> WHAT YOU WILL DO
Below are records; reproduce exactly the lines from the one that has "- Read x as" through the one that has "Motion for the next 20", ends included, and nothing more.
START SOURCE DATA
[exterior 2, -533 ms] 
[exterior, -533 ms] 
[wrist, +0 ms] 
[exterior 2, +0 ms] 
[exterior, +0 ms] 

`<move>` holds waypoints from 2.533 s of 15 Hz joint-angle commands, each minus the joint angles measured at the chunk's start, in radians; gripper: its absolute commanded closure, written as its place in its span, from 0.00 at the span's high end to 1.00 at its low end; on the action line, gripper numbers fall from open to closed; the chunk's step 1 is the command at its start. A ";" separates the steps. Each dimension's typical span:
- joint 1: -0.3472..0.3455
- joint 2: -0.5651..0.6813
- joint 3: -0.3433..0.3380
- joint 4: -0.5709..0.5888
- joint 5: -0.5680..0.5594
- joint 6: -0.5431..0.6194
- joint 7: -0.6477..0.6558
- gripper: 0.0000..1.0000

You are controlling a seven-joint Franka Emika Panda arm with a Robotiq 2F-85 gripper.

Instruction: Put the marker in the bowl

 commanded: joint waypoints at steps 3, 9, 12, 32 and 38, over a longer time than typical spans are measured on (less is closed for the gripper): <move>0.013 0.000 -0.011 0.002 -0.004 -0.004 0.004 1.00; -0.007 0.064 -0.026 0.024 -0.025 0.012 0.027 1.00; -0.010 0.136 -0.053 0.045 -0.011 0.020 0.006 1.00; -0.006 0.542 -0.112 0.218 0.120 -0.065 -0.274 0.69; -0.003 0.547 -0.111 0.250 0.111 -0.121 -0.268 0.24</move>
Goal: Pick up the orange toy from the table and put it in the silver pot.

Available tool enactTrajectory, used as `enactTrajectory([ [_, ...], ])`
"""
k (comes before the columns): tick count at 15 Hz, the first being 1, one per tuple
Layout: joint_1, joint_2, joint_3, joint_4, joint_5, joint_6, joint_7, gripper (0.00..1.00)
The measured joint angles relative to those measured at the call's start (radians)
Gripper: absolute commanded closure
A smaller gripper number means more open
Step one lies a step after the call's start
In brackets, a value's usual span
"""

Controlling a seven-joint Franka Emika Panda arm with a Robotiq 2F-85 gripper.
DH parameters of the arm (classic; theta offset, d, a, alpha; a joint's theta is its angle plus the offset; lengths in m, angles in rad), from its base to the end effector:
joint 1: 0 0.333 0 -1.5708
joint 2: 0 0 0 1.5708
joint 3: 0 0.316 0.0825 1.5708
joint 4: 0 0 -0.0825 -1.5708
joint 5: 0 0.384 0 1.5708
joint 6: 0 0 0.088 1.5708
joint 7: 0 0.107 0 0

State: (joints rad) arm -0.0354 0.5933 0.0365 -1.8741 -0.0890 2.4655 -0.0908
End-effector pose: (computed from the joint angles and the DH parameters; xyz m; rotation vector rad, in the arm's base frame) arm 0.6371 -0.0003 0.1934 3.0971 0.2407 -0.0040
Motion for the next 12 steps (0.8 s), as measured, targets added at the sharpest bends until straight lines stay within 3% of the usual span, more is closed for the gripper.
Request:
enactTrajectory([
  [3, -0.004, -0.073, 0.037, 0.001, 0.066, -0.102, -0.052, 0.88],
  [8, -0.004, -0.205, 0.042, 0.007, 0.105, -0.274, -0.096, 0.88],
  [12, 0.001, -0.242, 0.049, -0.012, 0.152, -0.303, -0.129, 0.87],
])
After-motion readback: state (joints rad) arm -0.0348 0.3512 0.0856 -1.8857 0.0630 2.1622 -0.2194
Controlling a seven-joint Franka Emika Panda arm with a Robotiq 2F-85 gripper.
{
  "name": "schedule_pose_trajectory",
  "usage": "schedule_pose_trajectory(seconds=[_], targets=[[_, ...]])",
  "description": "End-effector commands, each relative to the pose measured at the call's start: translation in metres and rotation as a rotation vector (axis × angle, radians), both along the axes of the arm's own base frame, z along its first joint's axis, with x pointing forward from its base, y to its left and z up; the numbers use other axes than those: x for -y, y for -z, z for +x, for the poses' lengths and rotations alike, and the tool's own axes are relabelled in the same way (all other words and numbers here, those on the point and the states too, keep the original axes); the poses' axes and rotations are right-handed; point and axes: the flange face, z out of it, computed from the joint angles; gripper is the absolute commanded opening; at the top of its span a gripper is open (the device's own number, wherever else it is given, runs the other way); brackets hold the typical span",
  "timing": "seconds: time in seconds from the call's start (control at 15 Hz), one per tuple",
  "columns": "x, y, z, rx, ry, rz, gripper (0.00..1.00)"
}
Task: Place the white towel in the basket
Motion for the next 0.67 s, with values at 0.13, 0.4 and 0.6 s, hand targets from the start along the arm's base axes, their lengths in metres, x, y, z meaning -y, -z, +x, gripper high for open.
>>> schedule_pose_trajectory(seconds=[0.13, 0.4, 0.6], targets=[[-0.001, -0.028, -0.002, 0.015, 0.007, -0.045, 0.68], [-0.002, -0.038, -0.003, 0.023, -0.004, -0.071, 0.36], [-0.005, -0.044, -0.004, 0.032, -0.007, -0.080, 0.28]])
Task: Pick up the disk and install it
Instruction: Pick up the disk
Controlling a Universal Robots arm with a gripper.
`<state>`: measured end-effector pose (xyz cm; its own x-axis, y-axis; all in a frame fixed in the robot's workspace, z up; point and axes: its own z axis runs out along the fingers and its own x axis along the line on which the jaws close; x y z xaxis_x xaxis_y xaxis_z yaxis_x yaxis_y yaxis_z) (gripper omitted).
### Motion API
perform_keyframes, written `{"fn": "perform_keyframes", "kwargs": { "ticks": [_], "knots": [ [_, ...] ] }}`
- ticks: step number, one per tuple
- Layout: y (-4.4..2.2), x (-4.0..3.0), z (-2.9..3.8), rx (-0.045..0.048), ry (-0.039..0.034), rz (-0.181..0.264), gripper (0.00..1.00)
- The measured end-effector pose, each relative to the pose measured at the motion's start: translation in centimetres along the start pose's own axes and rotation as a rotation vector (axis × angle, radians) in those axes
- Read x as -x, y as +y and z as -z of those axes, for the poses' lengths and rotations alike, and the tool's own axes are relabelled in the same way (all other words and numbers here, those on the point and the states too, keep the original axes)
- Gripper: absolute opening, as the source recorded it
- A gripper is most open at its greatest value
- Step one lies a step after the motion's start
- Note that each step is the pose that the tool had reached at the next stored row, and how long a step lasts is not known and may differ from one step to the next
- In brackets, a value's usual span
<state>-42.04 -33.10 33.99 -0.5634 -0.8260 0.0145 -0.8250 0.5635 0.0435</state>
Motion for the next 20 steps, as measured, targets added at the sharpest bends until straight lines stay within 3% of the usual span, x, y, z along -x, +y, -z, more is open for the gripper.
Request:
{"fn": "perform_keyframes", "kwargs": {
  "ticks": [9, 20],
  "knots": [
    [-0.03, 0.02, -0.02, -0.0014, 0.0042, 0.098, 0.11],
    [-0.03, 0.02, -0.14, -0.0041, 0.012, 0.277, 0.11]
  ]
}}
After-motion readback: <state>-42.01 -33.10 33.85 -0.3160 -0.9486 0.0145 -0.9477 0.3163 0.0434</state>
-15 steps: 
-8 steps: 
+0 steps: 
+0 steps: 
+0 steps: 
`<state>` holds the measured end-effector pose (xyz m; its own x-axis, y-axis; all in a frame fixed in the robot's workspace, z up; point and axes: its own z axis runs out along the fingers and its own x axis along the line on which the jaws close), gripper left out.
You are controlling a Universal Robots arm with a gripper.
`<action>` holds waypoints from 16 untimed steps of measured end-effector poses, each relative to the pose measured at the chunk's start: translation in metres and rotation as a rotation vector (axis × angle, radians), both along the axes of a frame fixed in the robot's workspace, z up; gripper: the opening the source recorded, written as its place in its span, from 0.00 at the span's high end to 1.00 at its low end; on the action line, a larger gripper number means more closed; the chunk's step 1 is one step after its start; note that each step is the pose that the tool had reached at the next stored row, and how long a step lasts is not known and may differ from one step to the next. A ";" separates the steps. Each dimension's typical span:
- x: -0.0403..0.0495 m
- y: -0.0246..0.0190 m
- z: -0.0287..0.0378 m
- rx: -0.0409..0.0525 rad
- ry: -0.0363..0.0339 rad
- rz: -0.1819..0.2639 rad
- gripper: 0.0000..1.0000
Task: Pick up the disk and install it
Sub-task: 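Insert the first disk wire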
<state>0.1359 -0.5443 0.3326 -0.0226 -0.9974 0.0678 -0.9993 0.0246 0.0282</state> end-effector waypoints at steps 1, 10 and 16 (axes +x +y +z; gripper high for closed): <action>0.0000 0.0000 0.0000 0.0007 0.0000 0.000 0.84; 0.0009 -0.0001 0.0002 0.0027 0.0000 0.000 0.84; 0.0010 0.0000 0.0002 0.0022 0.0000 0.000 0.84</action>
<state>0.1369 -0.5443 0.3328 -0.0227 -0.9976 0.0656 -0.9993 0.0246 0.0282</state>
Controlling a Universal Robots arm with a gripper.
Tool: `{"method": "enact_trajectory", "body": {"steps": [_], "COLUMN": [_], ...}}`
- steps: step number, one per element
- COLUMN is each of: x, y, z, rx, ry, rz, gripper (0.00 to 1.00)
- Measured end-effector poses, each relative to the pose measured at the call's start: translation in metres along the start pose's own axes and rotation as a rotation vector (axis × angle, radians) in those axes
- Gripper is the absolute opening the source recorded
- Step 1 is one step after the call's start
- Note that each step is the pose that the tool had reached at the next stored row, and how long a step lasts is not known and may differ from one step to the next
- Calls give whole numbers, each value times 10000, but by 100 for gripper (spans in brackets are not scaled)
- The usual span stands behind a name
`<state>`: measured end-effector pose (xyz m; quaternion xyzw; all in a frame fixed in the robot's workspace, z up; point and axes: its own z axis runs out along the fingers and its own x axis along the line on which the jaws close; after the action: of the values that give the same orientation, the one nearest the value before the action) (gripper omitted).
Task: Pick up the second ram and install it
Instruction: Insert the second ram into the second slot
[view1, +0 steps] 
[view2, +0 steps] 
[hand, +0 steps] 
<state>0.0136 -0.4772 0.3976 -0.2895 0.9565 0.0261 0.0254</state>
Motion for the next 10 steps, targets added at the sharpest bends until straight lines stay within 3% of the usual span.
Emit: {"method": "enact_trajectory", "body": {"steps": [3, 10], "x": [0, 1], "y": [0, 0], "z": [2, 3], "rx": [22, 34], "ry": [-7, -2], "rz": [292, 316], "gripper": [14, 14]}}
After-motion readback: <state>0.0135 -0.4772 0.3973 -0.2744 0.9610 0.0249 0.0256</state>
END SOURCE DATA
> FINAL ANSWER
- Read x as -x, y as +y and z as -z of those axes, for the poses' lengths and rotations alike, and the tool's own axes are relabelled in the same way (all other words and numbers here, those on the point and the states too, keep the original axes)
- Gripper: absolute opening, as the source recorded it
- A gripper is most open at its greatest value
- Step one lies a step after the motion's start
- Note that each step is the pose that the tool had reached at the next stored row, and how long a step lasts is not known and may differ from one step to the next
- In brackets, a value's usual span
<state>-42.04 -33.10 33.99 -0.5634 -0.8260 0.0145 -0.8250 0.5635 0.0435</state>
Motion for the next 20 steps, as measured, targets added at the sharpest bends until straight lines stay within 3% of the usual span, x, y, z along -x, +y, -z, more is open for the gripper.

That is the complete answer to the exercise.